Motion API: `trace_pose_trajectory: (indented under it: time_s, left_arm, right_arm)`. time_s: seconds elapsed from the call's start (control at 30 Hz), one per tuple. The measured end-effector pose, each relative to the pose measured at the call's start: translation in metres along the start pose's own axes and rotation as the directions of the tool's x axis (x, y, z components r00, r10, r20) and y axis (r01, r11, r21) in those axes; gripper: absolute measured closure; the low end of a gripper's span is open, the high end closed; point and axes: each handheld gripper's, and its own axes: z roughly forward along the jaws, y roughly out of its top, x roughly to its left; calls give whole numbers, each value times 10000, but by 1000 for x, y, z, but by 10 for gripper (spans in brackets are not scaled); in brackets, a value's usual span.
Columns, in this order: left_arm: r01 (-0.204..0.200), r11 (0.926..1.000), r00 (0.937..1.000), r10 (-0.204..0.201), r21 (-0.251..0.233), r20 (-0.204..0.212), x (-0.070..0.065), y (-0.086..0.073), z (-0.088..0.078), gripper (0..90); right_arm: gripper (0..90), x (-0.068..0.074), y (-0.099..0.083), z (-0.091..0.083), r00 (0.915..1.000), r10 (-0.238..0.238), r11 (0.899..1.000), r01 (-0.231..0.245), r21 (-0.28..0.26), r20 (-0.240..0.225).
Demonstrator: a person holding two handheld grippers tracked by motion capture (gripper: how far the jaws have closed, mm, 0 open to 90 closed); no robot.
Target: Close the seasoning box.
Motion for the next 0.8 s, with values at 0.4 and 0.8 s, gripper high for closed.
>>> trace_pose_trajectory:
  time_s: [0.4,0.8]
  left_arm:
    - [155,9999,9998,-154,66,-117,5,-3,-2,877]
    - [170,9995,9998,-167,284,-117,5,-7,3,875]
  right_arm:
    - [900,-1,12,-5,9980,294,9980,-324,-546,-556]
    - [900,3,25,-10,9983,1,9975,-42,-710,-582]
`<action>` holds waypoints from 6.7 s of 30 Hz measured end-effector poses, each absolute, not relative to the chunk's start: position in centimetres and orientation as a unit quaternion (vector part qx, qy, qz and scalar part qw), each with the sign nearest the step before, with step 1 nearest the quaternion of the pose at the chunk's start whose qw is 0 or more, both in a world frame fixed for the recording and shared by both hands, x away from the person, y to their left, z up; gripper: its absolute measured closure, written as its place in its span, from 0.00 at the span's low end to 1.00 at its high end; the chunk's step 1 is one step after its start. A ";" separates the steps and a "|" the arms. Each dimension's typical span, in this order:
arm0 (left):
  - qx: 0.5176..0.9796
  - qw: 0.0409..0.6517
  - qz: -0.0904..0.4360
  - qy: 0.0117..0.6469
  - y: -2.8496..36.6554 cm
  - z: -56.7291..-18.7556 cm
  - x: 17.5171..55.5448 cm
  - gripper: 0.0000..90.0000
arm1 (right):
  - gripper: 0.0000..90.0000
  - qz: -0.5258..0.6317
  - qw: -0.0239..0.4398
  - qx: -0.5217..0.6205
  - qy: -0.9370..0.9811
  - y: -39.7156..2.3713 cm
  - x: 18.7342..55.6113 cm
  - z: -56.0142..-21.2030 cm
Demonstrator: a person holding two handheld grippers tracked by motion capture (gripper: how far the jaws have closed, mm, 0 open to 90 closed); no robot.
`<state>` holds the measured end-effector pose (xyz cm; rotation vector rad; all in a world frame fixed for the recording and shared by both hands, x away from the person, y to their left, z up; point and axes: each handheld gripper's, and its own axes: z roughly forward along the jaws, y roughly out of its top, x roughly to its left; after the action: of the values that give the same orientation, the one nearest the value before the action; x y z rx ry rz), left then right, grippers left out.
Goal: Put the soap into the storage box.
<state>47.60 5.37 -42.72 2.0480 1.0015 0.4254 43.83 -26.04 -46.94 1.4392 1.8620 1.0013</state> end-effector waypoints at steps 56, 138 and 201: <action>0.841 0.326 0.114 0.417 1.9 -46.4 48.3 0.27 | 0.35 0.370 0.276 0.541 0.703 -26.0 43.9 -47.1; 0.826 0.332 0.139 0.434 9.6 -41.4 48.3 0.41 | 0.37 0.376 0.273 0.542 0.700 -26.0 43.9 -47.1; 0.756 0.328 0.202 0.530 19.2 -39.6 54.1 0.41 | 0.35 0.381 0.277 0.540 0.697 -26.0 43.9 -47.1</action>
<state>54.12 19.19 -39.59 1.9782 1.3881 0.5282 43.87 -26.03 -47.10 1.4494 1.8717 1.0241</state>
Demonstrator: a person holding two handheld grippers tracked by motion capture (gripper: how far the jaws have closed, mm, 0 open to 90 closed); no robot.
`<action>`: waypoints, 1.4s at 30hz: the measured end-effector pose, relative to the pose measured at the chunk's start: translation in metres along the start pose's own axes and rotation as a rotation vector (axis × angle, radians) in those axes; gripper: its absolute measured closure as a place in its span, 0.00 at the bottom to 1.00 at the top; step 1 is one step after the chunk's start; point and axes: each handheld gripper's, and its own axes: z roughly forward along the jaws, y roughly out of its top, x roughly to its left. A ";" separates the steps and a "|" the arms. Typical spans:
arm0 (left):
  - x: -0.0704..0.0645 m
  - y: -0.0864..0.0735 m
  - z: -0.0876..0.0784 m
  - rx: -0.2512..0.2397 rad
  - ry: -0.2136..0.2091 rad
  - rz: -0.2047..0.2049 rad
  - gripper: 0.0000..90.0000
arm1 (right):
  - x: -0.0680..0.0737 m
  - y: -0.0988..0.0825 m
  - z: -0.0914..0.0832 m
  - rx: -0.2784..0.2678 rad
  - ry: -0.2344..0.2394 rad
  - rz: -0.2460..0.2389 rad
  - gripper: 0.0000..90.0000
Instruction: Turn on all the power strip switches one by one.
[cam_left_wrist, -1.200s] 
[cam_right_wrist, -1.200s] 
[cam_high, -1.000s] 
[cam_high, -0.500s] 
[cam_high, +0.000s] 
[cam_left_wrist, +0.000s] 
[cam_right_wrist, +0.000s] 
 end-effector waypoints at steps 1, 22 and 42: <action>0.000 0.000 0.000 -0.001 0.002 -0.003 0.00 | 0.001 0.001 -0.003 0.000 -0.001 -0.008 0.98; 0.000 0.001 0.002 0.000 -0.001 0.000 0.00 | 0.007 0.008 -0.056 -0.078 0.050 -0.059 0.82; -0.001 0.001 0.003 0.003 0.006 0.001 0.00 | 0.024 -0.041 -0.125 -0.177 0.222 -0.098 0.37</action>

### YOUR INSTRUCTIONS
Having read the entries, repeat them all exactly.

### RESPONSE FOR THIS EXERCISE
Motion API: `trace_pose_trajectory: (indented under it: time_s, left_arm, right_arm)`. time_s: seconds elapsed from the call's start (control at 30 Hz), one per tuple. The measured end-effector pose, each relative to the pose measured at the call's start: translation in metres along the start pose's own axes and rotation as the directions of the tool's x axis (x, y, z components r00, r10, r20) and y axis (r01, r11, r21) in those axes; gripper: absolute measured closure; the low end of a gripper's span is open, the high end closed; point and axes: each handheld gripper's, and its own axes: z roughly forward along the jaws, y roughly out of its top, x roughly to its left; calls give whole numbers, each value times 10000, but by 1000 for x, y, z, but by 10 for gripper (spans in brackets are not scaled); in brackets, a value's usual span.
Columns, in this order: left_arm: r01 (-0.204..0.200), r11 (0.926..1.000), r00 (0.937..1.000), r10 (-0.204..0.201), r21 (-0.251..0.233), r20 (-0.204..0.212), x (-0.070..0.065), y (-0.086..0.073), z (-0.088..0.078), gripper (0..90); right_arm: gripper (0..90), x (-0.068..0.074), y (-0.099..0.083), z (-0.091..0.083), r00 (0.915..1.000), r10 (-0.238..0.238), r11 (0.899..1.000), r01 (-0.231..0.245), r21 (-0.28..0.26), r20 (-0.240..0.225).
Demonstrator: a person holding two handheld grippers tracked by motion capture (gripper: how far the jaws have closed, mm, 0 open to 90 closed); no robot.
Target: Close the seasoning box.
Motion for the next 0.8 s, with values at 0.4 and 0.8 s, gripper high for closed.
>>> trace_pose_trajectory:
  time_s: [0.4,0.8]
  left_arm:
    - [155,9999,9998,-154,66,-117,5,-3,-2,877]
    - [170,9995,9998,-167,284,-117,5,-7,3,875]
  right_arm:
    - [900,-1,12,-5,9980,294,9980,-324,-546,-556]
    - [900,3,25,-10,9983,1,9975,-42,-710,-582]
`<action>` holds waypoints from 6.7 s of 30 Hz measured end-effector poses, each absolute, not relative to the chunk's start: position in centimetres and orientation as a unit quaternion (vector part qx, qy, qz and scalar part qw), each with the sign nearest the step before, with step 1 nearest the quaternion of the pose at the chunk's start whose qw is 0 or more, both in a world frame fixed for the recording and shared by both hands, x away from the person, y to their left, z up; gripper: its absolute measured closure, written as its place in its span, from 0.00 at the span's low end to 1.00 at its high end; the chunk's step 1 is one step after its start. A ";" separates the steps and a "|" the arms. Each dimension's typical span, in this order:
arm0 (left):
  - qx: 0.5176..0.9796
  - qw: 0.0409..0.6517
  - qz: -0.0904..0.4360
  - qy: 0.0117..0.6469
  - y: -2.8496..36.6554 cm
  - z: -56.7291..-18.7556 cm
  - x: 17.5171..55.5448 cm
  - gripper: 0.0000..90.0000
arm1 (right):
  - gripper: 0.0000..90.0000
  - qz: -0.5258..0.6317
  - qw: -0.0239..0.4398
  - qx: -0.5217..0.6205
  - qy: -0.9370..0.9811
  - y: -39.7156..2.3713 cm
  - x: 18.7342..55.6113 cm
  - z: -56.0142..-21.2030 cm
Demonstrator: a person holding two handheld grippers tracked by motion capture (gripper: how far the jaws have closed, mm, 0 open to 90 closed); no robot.
`<state>` holds the measured end-effector pose (xyz cm; rotation vector rad; all in a world frame fixed for the recording and shared by both hands, x away from the person, y to their left, z up; point and axes: each handheld gripper's, and its own axes: z roughly forward along the jaws, y roughly out of its top, x roughly to its left; after the action: of the values that give the same orientation, the one nearest the value before the action; x y z rx ry rz), left then right, grippers left out.
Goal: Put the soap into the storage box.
<state>47.60 5.37 -42.72 2.0480 1.0015 0.4254 43.83 -26.04 -46.94 1.4392 1.8620 1.0013</state> end-effector waypoints at steps 56, 138 and 201: <action>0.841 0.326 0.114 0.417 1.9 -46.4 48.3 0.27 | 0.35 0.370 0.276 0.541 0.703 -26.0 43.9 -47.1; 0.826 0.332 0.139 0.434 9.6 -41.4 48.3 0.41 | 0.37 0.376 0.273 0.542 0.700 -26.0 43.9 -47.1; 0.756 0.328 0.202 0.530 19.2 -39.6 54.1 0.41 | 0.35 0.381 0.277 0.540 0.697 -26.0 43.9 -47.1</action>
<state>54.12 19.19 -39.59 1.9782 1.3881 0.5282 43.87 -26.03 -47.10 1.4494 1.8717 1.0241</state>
Demonstrator: a person holding two handheld grippers tracked by motion capture (gripper: how far the jaws have closed, mm, 0 open to 90 closed); no robot.
`<action>`: waypoints, 1.4s at 30hz: the measured end-effector pose, relative to the pose measured at the chunk's start: translation in metres along the start pose's own axes and rotation as a rotation vector (axis × angle, radians) in those axes; gripper: its absolute measured closure as a place in its span, 0.00 at the bottom to 1.00 at the top; step 1 is one step after the chunk's start; point and axes: each handheld gripper's, and its own axes: z roughly forward along the jaws, y roughly out of its top, x roughly to its left. A ";" separates the steps and a "|" the arms. Typical spans:
arm0 (left):
  - x: -0.0704..0.0645 m
  - y: -0.0864..0.0735 m
  - z: -0.0876..0.0784 m
  - rx: -0.2512..0.2397 rad
  - ry: -0.2136..0.2091 rad
  - rz: -0.2047..0.2049 rad
  - gripper: 0.0000..90.0000
arm1 (right):
  - x: -0.0680..0.0737 m
  - y: -0.0988..0.0825 m
  - z: -0.0914..0.0832 m
  - rx: -0.2784..0.2678 rad
  - ry: -0.2344..0.2394 rad
  - rz: -0.2460..0.2389 rad
  - gripper: 0.0000..90.0000
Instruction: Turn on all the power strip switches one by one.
[cam_left_wrist, -1.200s] 
[cam_right_wrist, -1.200s] 
[cam_high, -1.000s] 
[cam_high, -0.500s] 
[cam_high, +0.000s] 
[cam_left_wrist, +0.000s] 
[cam_right_wrist, +0.000s] 
 end-effector waypoints at steps 1, 22 and 42: <action>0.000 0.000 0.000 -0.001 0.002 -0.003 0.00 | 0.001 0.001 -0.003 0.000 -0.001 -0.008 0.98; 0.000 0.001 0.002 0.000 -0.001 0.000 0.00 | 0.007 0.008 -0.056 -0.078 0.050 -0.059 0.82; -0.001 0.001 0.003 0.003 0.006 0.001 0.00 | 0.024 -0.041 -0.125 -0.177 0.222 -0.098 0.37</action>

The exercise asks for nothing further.